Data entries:
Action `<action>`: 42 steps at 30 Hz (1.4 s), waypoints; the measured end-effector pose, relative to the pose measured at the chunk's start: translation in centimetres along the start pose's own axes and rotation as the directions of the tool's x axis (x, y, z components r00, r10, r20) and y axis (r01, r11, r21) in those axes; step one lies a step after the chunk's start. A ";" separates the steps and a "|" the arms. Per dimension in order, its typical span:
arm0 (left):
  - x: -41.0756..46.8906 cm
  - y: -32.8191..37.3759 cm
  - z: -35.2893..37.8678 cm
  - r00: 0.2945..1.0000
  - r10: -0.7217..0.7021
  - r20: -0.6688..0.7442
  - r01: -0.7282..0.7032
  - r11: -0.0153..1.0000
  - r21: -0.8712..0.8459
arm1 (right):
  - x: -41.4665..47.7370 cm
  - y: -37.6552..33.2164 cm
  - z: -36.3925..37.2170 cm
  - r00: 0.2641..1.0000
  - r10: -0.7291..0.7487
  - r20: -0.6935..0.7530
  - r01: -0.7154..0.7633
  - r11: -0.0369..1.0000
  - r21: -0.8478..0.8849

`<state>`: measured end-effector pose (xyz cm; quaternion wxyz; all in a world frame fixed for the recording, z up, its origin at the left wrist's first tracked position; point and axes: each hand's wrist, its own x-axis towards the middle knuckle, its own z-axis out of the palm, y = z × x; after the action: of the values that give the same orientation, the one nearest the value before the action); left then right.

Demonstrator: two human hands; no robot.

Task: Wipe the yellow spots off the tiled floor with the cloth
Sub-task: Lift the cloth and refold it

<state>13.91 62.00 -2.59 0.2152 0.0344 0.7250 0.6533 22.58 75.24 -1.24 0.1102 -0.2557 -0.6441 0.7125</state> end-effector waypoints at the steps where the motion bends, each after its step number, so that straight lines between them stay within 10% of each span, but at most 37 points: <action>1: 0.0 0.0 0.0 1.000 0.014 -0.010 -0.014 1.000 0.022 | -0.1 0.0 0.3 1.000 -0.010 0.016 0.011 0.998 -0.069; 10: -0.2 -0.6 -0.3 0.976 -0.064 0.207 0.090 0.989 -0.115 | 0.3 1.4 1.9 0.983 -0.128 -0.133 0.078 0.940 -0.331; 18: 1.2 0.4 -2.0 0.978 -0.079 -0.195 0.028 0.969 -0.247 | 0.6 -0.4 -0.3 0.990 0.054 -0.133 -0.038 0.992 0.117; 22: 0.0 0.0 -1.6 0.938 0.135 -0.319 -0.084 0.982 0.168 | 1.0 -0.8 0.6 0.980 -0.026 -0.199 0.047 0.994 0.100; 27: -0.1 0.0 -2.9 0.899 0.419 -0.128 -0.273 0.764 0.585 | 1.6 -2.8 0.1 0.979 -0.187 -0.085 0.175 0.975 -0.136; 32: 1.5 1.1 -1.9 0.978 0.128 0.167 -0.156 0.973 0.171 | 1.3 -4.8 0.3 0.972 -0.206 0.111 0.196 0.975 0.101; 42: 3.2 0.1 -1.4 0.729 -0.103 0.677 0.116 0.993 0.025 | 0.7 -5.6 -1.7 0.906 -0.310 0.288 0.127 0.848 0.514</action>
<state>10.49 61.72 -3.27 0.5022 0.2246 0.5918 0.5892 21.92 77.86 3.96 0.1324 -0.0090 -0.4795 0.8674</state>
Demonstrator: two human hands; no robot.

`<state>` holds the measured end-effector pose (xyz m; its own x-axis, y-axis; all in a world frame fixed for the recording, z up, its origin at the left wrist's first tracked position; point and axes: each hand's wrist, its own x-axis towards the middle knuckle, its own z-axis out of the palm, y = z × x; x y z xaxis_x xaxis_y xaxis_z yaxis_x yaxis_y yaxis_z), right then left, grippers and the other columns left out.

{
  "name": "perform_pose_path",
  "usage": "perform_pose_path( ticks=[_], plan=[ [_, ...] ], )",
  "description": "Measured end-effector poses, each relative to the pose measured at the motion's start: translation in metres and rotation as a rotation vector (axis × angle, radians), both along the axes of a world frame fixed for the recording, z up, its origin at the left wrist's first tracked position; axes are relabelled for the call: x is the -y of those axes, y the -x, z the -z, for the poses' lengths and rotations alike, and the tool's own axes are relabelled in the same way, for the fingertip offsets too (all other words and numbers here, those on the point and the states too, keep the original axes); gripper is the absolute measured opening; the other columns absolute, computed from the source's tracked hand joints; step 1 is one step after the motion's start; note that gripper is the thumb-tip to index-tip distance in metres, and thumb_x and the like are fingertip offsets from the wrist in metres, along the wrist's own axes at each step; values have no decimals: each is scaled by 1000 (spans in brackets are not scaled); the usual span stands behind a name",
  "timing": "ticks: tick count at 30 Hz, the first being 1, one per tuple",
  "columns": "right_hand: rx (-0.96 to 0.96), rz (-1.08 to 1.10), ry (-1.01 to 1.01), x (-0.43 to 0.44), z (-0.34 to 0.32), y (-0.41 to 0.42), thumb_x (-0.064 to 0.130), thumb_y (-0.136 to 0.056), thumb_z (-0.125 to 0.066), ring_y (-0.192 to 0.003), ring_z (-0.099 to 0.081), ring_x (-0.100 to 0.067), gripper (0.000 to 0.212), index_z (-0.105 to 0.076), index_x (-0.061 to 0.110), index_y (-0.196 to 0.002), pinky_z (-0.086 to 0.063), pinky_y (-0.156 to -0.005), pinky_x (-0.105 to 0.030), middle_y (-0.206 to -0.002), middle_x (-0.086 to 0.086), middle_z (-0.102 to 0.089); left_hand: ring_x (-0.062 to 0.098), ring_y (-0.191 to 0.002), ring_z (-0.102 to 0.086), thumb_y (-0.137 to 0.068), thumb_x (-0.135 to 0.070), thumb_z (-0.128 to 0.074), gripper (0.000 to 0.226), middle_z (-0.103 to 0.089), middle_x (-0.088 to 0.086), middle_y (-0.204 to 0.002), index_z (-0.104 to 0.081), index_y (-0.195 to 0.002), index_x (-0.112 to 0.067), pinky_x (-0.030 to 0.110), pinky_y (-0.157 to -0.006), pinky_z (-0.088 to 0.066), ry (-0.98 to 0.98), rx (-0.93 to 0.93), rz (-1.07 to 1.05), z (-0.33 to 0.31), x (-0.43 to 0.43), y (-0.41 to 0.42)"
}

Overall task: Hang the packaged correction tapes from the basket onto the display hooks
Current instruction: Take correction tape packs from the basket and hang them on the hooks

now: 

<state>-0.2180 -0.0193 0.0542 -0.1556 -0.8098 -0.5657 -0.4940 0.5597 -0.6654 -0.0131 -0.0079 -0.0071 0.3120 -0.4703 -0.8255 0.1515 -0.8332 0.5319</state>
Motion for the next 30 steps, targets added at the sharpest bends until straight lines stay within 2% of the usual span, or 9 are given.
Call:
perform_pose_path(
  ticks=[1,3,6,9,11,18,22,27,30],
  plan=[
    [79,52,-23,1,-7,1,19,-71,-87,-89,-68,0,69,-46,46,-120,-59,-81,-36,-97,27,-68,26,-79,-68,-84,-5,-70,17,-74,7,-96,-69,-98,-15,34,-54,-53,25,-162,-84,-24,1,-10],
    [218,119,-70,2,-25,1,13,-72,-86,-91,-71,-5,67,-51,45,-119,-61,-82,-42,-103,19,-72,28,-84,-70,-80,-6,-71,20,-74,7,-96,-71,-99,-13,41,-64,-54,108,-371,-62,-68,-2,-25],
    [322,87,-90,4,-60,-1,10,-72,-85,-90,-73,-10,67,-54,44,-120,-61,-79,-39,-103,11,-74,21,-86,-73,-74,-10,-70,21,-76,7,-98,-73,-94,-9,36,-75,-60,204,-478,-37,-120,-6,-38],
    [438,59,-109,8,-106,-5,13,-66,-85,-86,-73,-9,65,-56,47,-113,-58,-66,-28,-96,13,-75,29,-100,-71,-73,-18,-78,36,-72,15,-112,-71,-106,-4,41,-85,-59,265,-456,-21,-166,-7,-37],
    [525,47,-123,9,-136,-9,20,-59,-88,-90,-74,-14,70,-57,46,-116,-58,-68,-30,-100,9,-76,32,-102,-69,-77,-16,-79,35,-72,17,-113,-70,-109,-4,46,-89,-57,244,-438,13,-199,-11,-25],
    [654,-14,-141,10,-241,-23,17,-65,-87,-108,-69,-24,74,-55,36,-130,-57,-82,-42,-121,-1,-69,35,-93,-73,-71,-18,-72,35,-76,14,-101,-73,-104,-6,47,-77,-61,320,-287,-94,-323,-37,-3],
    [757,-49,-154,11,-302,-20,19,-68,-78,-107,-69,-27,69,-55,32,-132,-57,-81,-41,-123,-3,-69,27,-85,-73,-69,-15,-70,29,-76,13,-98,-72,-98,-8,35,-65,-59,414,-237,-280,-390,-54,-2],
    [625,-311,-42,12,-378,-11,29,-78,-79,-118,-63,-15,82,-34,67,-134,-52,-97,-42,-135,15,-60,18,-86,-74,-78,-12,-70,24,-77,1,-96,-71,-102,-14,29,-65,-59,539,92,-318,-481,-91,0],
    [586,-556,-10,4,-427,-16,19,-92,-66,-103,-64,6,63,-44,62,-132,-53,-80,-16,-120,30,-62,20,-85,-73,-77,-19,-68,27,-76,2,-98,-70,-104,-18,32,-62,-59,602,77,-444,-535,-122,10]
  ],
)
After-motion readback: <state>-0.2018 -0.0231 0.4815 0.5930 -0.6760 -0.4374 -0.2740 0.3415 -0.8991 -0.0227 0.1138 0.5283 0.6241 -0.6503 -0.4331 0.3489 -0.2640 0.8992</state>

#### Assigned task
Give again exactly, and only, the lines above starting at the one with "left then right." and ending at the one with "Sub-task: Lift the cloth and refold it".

#### Solution to this task
`<state>`: measured end-effector pose (xyz cm; quaternion wxyz; all in a world frame fixed for the recording, z up, its origin at the left wrist's first tracked position; point and axes: each hand's wrist, its own x-axis towards the middle knuckle, its own z-axis out of the palm, y = z × x; after the action: of the values that give the same orientation, the one nearest the value before the action); left then right.

Demonstrator: two human hands; no robot.

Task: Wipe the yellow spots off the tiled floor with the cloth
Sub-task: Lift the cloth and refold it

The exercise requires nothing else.